Hyperconverged infrastructure (HCI) has been around for more than a decade, simplifying data center operations and enabling them to scale faster and less expensively than older three-tier models. But HCI didn’t stop there.
A new generation of HCI has emerged as a foundation for running hybrid cloud IT operations, which leverage on-premises private cloud and public cloud technologies.

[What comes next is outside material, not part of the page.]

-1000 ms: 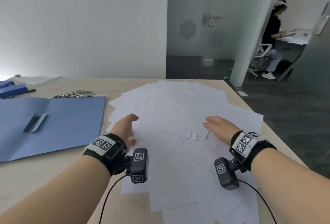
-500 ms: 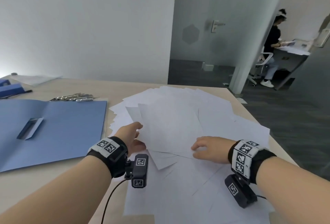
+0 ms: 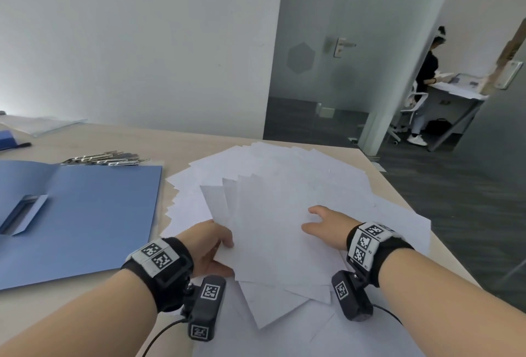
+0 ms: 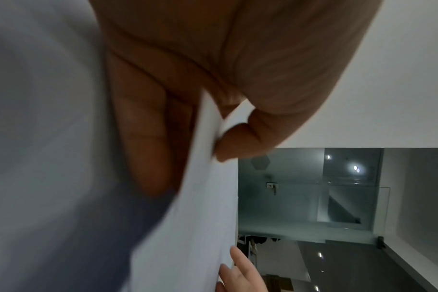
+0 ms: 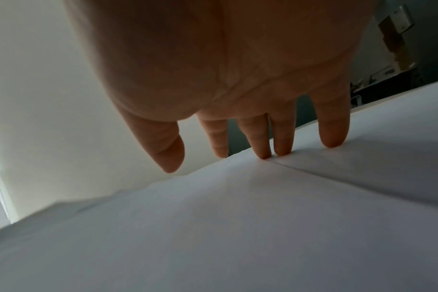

Experts say this software-defined approach has evolved to meet many needs, including in-house application development and the ability to move data and apps between cloud environments, centralized and edge datacenters.
“The value proposition of converged infrastructure solutions has evolved to align with the needs of a hybrid cloud world," said Eric Sheppard, research vice president, infrastructure platforms and technologies, at research firm IDC.
“Modern converged solutions are driving growth because they allow organizations to leverage standardized, software-defined, and highly automated data center infrastructure that is increasingly the on-premises backbone of a seamless multi-cloud world."
- Hyperconverged infrastructure is a private cloud engine that drives and extends on-premises data and applications into the public cloud, creating a true hybrid environment.
- The functionality of HCI to extend into the public cloud allows for compatibility and portability between the Nutanix environment and third-party platforms such as AWS and Azure.
- With certain tasks being suitable for running in the public clouds and others preferably remaining on-premises, the ideal HCI solution offers a unified view of the entire hybrid environment.
- HCI exists as a possible operating system extending across datacenters and public clouds, possibly tipping efficiency and cost equations in the consumer’s favor.
- While public cloud providers offer their own solutions for bridging the gap between the cloud and data center, these options continue to lock consumers into a paradigm of propriety that is not present in an HCI-based environment.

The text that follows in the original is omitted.